Updating webarchives

Hoping I can be forgiven for:

  • being new to DT
  • being relatively new to scripting and/in DT
  • just wanting to rely on having some form of ‘captured’ web content, or a pointer thereto whenever I need it,

I have to agree with you that ‘…The thread is a complete mess…’; I take responsibility for that - both by ‘thinking aloud’ at times and by not having the familiarity with the environment that I am now gaining - in no small part thanks to your expertise, Pete!

So I am nevertheless very grateful for your help with explanations, suggestions, and concrete solutions (your script).

You did. But I read that post of yours as meaning that I wouldn’t need the script which you had just written - as I think you’re saying here, aren’t you:

My apologies. It looks as though I won’t need either - provided Reload does detect defunct URLs, rather than flagging them as ‘Invalid’ and creating a Replicant for each one in its own directory so named. Or will I?

At the risk of trying your patience even further, which script: yours or ‘Check Links’?

I do propose to read through this thread - all 60 messages of it (!) again.

I have just done so once :slight_smile: .

In the meantime, I believe I understand you to be saying that the process is - in sequence - to:

  1. run one of the scripts… not sure which one; sorry :slight_smile:
  2. Reload
  3. Update Captured Archive, which we know from this post of @cgrunenberg, does this: ’ just uses the currently loaded web page & its resources, creates an updated web archive and updates the URL of the item. Therefore it’s useful to update captured web archives in case of changed contents (e.g. after reloading the page), it’s not intended for updating invalid URLs.

for each URL.

If I’m right, I have two questions:

  1. What is the inbuilt ‘Check URLs’ script designed to do? Just check Bookmarks? I was - in all fairness - directed to this in order to help me with webarchives.
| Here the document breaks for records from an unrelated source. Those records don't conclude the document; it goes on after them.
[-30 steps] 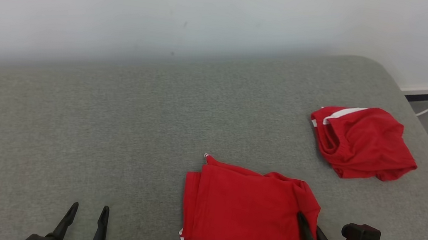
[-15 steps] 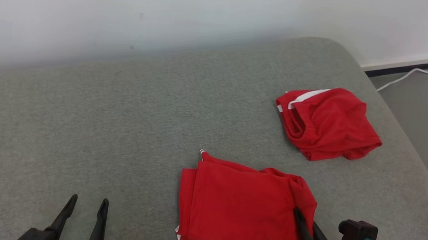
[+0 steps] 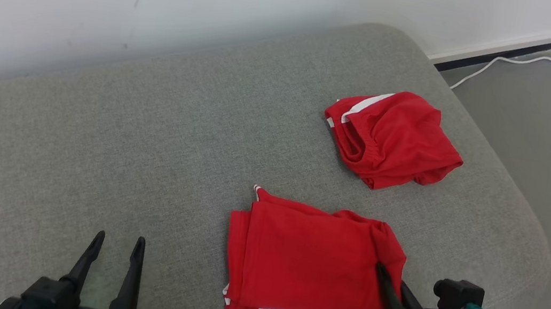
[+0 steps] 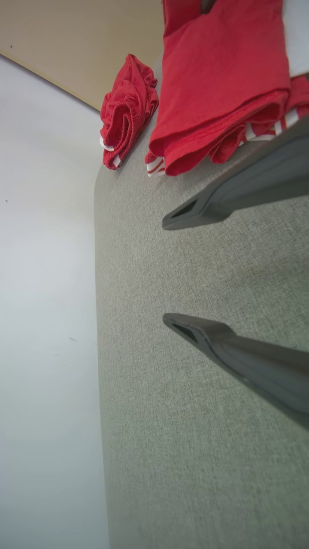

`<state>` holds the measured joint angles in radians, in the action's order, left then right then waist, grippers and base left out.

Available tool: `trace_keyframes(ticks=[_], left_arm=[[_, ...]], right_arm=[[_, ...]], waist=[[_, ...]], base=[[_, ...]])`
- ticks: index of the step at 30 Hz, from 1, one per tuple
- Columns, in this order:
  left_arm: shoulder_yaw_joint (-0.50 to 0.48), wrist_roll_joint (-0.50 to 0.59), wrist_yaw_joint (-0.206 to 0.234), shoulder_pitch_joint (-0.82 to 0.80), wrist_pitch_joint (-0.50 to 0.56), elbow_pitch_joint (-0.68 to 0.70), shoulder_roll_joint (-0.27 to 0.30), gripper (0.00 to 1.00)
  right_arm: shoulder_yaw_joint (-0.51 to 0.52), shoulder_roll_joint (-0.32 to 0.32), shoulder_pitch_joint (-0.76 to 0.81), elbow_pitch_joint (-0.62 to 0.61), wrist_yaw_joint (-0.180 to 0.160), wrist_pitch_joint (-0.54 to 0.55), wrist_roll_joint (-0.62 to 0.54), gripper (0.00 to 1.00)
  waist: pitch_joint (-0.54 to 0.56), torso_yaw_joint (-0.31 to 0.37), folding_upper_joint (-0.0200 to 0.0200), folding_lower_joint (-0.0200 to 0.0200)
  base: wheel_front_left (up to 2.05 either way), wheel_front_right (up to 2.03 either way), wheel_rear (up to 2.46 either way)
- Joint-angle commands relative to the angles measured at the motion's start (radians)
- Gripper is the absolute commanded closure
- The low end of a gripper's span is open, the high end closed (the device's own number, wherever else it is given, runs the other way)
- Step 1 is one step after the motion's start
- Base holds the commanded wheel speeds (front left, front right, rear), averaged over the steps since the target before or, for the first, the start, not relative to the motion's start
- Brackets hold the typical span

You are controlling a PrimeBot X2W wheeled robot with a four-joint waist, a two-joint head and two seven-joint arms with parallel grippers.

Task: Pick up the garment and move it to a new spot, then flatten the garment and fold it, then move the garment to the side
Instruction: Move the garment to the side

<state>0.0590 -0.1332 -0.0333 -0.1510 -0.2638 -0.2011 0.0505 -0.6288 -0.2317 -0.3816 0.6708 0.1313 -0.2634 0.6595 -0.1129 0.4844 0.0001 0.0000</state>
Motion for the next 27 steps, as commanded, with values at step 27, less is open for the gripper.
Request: trace_keyframes(ticks=[27], left_arm=[[0.075, 0.066, 0.002, -0.086, 0.000, 0.014, 0.001, 0.00]], right_arm=[[0.283, -0.107, -0.404, 0.045, -0.001, 0.000, -0.308, 1.00]], waist=[[-0.129, -0.161, -0.0001, 0.0000]], base=[[0.00, 0.00, 0.00]])
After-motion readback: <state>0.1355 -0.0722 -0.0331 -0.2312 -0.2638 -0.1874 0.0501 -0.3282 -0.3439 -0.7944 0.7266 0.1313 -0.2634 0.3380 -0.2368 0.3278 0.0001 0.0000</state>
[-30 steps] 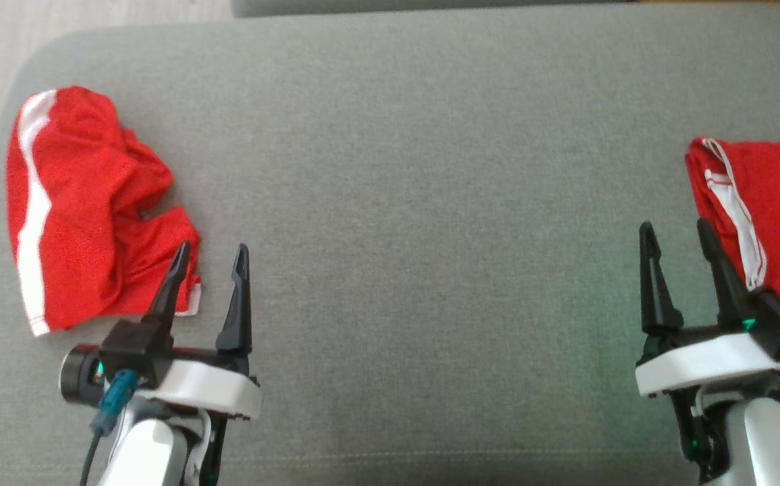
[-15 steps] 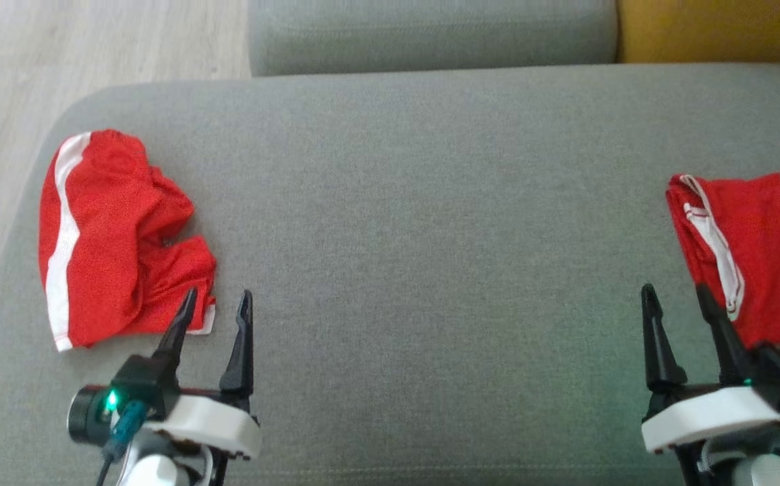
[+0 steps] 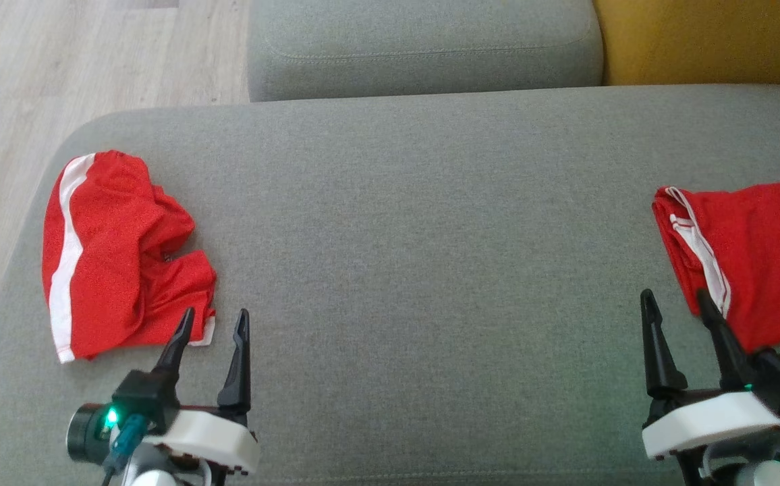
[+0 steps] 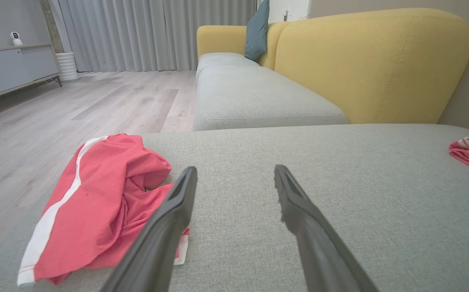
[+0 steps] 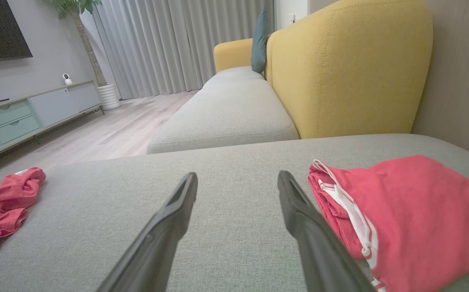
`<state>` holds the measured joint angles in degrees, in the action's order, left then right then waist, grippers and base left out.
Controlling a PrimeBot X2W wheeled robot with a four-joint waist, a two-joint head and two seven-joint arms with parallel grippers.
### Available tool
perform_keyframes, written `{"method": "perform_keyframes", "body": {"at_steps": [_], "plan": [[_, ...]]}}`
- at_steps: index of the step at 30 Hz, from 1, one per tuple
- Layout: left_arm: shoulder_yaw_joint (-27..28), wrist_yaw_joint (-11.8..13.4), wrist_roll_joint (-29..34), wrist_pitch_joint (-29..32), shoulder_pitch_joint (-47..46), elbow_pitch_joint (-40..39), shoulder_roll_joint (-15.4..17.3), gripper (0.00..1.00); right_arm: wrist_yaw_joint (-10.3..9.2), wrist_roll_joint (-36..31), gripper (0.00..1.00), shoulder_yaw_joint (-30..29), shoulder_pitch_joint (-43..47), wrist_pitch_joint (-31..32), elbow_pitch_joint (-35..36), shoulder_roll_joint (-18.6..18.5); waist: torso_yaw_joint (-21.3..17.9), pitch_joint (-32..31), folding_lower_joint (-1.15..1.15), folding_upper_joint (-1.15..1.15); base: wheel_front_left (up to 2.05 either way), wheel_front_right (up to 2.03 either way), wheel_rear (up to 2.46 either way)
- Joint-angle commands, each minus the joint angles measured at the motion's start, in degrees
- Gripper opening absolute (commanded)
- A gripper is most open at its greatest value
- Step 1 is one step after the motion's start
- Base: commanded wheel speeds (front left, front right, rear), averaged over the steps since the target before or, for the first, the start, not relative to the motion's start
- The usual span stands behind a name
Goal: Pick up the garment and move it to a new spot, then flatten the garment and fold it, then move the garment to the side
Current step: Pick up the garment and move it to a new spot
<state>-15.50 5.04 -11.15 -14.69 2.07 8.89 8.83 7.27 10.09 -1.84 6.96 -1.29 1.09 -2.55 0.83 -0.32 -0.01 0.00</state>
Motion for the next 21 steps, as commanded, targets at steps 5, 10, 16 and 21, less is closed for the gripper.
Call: {"method": "perform_keyframes", "body": {"at_steps": [5,10,16,21], "plan": [[2.7,0.3,0.5,-0.3,-2.6,-2.4,0.5,1.0,0.22,0.0,1.0,1.4,-1.6,0.2,2.6,-0.3,0.0,0.2,0.01,0.0,0.0,0.0,0.0],[2.8,0.4,0.6,-0.3,-2.7,-2.4,0.6,1.0,0.22,-0.1,1.0,1.3,-1.6,0.4,2.7,-0.3,0.1,0.0,0.01,0.0,0.0,0.0,0.0],[2.8,0.4,0.7,-0.3,-3.0,-2.4,0.6,1.0,0.22,-0.1,1.0,0.8,-1.5,0.6,2.7,-0.3,0.8,0.1,0.01,0.0,0.0,0.0,0.0],[2.8,0.4,0.9,-0.3,-4.3,-2.3,0.6,1.0,0.22,-0.3,1.0,0.5,-1.4,1.1,3.5,-0.3,3.9,0.6,0.01,0.0,0.0,0.0,0.0]]}}
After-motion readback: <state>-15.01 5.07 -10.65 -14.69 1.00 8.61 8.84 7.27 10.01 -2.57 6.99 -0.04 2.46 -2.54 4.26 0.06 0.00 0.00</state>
Maybe I need to do that first in order to get at least valid URLs; although - as I said in my post earlier today - it does seem to do some updating.
  2. How do I script that process for - say - each webarchive in any given directory, please?

And again - all I want to do is:

  • update URLs which are no longer valid - that is, record the latest (correct) URL in DT; this will most likely be because the domain has changed and/or because the page (I only save pages) has moved to a different location in the (menu structure of) the site
  • and then to update the contents of the webarchive inside DT in order for it to be as useful to me as possible.

There is no reasonable way to update a bunch of webarchives other than creating new ones. This was also suggested by @cgrunenberg:

This script

DEVONthink automatically follows redirected URLs when it creates a webarchive, so you get the correct URL. There is no need to use any of the other scripts.

All you have to do is:

  • Run the script
  • Compare each resulting webarchive with the old version
2 Likes

I can see that now :slight_smile: . Am learning a lot!

What is the purpose of DT’s ‘Check links’ inbuilt script?

I still find it useful to see which webarchives can be found (even though they may not be up-to-date, may not display the latest content), and so which - as you suggest - it’s still better just to re-Capture.

That’s just an extract, isn’t it… I get an error when trying to compile?

Have you in fact updated it?

I ask because I get this error:

Screen Shot 2021-06-11 at 12.14.06

And, am I right that that’s the reason why it sometimes works - but only on one at a time?

Run your script. This one - originally posted here?

This is typically used to find dead links, i.e., bookmarks pointing to non-existent resources. Remember, we have plenty of people who import bookmarks from browsers as well as adding them via Ciip to DEVONthink.

Thanks, Jim; so - bearing the contents of this whole thread in mind - not to check webarchives?

Yes. You have to click the linked post to see the whole script. But I now also added a link.

Yes. When you first tested this script you got the same error, remember?
Afterwards I updated it. Use the current version and you won’t get the error.

No, it can be used to check the URLs of webarchives…

image

I do remember. I have now re-downloaded the current version. Thanks. No errors.

This is going to be extremely helpful, Pete. Thanks so much!

But it doesn’t work every time: some webarchives like the one from this URL create what I think I understand, but isn’t complete: applewebdata://69FFF7AA-B2FD-44A4-A912-06D2A29D2E66

Not a complaint. I can see how powerful this can be. Thanks!

But, as has been said in this thread, that may not be the last word: it checks for a URL that is invalid (e.g. www.divontachnologies.cim), but - even though the log says that can get updated, it isn’t really actually changing anything?